### THE TASK
Reproduce exactly the lines from the one containing "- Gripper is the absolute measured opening" through the last line of the data, both ends included.

### GIVEN DATA
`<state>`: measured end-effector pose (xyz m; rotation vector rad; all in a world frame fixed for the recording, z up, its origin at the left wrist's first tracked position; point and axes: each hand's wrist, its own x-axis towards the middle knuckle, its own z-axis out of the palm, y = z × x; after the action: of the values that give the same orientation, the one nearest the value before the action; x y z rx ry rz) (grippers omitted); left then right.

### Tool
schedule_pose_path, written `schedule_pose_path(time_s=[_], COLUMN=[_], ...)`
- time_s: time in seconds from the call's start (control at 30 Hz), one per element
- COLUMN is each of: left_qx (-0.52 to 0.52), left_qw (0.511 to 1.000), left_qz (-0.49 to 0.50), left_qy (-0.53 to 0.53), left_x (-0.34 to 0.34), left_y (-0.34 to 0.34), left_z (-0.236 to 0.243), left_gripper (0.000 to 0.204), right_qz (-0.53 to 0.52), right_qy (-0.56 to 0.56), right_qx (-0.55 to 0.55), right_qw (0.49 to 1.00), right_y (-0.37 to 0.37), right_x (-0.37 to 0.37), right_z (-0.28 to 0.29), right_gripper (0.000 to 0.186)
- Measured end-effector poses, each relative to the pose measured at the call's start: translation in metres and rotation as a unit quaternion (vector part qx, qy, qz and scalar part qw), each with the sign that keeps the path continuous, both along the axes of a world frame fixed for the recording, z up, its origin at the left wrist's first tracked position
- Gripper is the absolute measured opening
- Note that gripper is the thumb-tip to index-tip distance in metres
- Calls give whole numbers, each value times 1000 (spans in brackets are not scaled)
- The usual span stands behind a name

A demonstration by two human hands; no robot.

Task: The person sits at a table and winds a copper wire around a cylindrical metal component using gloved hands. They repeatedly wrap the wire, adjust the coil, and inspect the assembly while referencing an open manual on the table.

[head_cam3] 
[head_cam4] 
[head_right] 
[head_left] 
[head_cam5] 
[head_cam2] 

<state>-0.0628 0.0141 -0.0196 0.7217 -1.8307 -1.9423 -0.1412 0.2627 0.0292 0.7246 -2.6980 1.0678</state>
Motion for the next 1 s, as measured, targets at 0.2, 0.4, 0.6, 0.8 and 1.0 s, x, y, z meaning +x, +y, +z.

### SOLUTION BELOW
- Gripper is the absolute measured opening
- Note that gripper is the thumb-tip to index-tip distance in metres
- Calls give whole numbers, each value times 1000 (spans in brackets are not scaled)
- The usual span stands behind a name

A demonstration by two human hands; no robot.

Task: The person sits at a table and winds a copper wire around a cylindrical metal component using gloved hands. They repeatedly wrap the wire, adjust the coil, and inspect the assembly while referencing an open manual on the table.

[head_cam3] 
[head_cam4] 
[head_right] 
[head_left] 
[head_cam5] 
[head_cam2] 

<state>-0.0628 0.0141 -0.0196 0.7217 -1.8307 -1.9423 -0.1412 0.2627 0.0292 0.7246 -2.6980 1.0678</state>
Motion for the next 1 s, as measured, targets at 0.2, 0.4, 0.6, 0.8 and 1.0 s, x, y, z meaning +x, +y, +z.

What is written here forms the complete answer.